As a holistic health professional, I often emphasize the importance of natural remedies that support the body’s innate ability to heal. Hemp oil, derived from the seeds of the hemp plant (Cannabis sativa), has emerged as a powerful tool in addressing inflammation and anxiety—two conditions that significantly impact overall health and quality of life. Rich in gamma-linolenic acid (GLA), omega fatty acids, and other beneficial compounds, hemp oil offers a multi-faceted approach to wellness. This article explores the science behind hemp oil’s benefits, its practical applications, and how it fits into a holistic lifestyle.

Hemp Oil and Inflammation
Inflammation is a natural response to injury or infection, but chronic inflammation can contribute to various health issues, including arthritis, cardiovascular disease, and autoimmune disorders.

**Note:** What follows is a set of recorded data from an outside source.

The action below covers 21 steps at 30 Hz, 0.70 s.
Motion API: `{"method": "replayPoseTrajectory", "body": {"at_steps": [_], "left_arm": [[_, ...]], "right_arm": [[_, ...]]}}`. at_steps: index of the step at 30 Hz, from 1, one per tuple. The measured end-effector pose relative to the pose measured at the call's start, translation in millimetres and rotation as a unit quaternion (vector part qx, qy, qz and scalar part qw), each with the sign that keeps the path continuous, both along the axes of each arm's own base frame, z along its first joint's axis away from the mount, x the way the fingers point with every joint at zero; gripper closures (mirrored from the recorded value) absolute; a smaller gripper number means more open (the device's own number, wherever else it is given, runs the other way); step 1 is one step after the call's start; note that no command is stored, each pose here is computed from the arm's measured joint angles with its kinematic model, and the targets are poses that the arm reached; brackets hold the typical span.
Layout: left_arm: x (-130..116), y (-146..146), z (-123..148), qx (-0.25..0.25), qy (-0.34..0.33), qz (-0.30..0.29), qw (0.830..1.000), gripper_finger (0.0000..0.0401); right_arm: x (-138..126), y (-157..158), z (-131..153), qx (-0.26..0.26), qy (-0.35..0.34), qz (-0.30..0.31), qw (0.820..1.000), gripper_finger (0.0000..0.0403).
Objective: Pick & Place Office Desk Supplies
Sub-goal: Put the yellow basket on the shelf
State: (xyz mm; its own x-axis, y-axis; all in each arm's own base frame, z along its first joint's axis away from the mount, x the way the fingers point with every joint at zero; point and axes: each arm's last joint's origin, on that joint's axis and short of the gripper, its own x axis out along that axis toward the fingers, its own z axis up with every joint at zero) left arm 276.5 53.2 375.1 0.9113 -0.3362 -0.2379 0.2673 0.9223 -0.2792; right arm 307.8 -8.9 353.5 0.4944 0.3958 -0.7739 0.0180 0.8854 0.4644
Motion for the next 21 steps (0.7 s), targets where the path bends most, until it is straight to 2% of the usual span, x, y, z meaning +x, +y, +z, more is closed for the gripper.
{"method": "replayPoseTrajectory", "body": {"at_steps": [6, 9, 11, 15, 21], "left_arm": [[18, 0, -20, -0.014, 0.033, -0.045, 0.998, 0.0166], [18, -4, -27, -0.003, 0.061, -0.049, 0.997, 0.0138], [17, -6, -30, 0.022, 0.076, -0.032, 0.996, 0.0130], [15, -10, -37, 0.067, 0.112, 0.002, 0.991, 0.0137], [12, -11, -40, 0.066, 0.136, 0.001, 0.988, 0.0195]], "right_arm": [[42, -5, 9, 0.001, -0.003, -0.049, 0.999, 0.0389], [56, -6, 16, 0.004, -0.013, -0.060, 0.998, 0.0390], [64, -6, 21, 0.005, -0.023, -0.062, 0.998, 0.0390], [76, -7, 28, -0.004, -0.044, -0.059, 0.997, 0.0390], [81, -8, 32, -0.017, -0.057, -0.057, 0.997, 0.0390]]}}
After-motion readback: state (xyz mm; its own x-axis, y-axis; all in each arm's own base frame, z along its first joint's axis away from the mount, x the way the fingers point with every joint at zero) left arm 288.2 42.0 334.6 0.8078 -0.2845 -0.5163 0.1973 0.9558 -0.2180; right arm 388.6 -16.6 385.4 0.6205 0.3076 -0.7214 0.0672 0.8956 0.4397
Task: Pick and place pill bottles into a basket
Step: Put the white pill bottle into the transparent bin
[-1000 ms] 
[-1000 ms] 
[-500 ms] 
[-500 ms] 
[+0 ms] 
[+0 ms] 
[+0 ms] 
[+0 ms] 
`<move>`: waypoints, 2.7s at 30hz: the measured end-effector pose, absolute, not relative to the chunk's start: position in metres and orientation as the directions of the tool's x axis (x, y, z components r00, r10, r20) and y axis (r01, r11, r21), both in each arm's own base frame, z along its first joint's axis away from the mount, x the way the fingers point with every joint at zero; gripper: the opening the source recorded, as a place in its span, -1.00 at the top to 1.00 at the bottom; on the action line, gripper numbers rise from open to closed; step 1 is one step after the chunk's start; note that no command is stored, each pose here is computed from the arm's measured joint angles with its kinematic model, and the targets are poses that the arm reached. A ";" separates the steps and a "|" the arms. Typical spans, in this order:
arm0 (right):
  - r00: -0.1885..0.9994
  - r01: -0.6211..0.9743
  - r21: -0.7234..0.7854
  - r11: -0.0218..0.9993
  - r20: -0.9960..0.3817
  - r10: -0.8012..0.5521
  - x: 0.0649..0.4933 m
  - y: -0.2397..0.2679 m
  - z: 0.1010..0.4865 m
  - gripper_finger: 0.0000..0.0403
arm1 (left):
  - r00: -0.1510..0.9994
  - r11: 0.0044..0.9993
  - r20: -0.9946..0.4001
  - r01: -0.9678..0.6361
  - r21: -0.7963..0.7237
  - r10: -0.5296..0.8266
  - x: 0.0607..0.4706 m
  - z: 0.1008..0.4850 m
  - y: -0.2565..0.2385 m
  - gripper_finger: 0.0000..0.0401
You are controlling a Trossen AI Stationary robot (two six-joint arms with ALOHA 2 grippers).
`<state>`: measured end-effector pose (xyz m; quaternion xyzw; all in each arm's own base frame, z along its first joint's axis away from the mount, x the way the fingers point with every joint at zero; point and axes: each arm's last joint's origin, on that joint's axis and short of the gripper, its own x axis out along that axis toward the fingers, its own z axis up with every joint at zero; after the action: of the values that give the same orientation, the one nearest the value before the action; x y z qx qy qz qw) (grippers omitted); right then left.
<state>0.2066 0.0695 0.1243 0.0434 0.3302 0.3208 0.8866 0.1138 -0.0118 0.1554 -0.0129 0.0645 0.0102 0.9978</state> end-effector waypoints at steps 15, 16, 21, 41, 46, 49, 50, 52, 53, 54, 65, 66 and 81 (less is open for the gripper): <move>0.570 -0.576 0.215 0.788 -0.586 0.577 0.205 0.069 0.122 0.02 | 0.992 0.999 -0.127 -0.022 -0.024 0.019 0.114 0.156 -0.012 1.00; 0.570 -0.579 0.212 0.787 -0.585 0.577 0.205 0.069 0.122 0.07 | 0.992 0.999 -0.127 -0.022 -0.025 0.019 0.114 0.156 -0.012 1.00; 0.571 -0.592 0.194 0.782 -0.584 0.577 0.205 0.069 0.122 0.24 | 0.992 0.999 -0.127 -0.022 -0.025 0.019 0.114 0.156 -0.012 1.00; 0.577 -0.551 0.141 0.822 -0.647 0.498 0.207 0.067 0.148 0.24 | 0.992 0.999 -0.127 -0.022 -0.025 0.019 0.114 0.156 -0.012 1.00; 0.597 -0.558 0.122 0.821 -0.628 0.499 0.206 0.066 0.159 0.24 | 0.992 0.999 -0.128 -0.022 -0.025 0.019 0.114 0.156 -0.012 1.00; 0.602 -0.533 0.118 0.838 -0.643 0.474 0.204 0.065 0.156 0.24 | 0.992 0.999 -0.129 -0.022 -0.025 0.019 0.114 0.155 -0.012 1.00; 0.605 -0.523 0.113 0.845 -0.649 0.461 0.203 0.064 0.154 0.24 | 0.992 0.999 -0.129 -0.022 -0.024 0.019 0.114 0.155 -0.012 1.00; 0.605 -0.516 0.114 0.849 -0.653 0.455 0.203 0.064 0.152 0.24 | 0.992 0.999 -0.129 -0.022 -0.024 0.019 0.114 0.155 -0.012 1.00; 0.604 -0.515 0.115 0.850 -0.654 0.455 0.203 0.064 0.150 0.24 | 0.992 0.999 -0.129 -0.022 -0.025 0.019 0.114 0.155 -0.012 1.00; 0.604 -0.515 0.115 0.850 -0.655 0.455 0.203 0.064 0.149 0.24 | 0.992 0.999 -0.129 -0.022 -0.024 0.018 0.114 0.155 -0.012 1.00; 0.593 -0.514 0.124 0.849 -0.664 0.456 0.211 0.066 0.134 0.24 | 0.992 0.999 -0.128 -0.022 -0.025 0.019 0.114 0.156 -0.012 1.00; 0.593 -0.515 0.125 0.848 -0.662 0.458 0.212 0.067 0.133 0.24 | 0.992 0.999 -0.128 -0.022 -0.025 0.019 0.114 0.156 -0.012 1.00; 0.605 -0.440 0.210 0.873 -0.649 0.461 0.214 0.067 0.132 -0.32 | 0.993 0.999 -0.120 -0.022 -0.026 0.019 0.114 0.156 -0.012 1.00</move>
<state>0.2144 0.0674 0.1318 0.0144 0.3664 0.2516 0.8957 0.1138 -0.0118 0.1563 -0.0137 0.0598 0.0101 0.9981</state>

Hemp oil contains several compounds that work synergistically to reduce inflammation:
  • Gamma-Linolenic Acid (GLA): GLA is a type of omega-6 fatty acid with potent anti-inflammatory properties. Research published in The Journal of Clinical Investigation demonstrates that GLA modulates the production of inflammatory cytokines, helping to reduce systemic inflammation without the side effects associated with pharmaceutical anti-inflammatory drugs.
  • Omega-3 and Omega-6 Fatty Acids: The ideal ratio of omega-3 to omega-6 fatty acids in hemp oil (approximately 3:1) helps regulate the inflammatory response. According to a study in Prostaglandins, Leukotrienes, and Essential Fatty Acids, this balance is crucial for maintaining optimal immune function and reducing inflammation.
  • Antioxidants: Hemp oil contains vitamin E and other antioxidants that neutralize free radicals, further reducing oxidative stress and inflammation.
By addressing inflammation at its root, hemp oil can support joint health, improve cardiovascular function, and enhance overall vitality.

Hemp Oil and Anxiety

Anxiety disorders affect millions of people worldwide and are often linked to chronic stress, inflammation, and imbalances in brain chemistry. Hemp oil’s composition makes it a valuable ally in managing anxiety:
  • Omega-3 Fatty Acids and Brain Health: Omega-3 fatty acids are essential for brain function and emotional well-being. They help regulate neurotransmitters like serotonin and dopamine, which play a key role in mood regulation. A study in Frontiers in Physiology highlights the link between omega-3 supplementation and reduced symptoms of anxiety and depression.
  • GLA and Hormonal Balance: GLA’s anti-inflammatory effects extend to the endocrine system, supporting hormonal balance. This can be particularly beneficial for individuals experiencing anxiety related to hormonal fluctuations, such as premenstrual syndrome (PMS) or menopause.
  • Endocannabinoid System Support: While hemp oil derived from seeds contains negligible amounts of cannabinoids like CBD, its nutrient profile supports the endocannabinoid system (ECS), which regulates stress and mood. A well-functioning ECS can help the body adapt to stressors and maintain emotional equilibrium.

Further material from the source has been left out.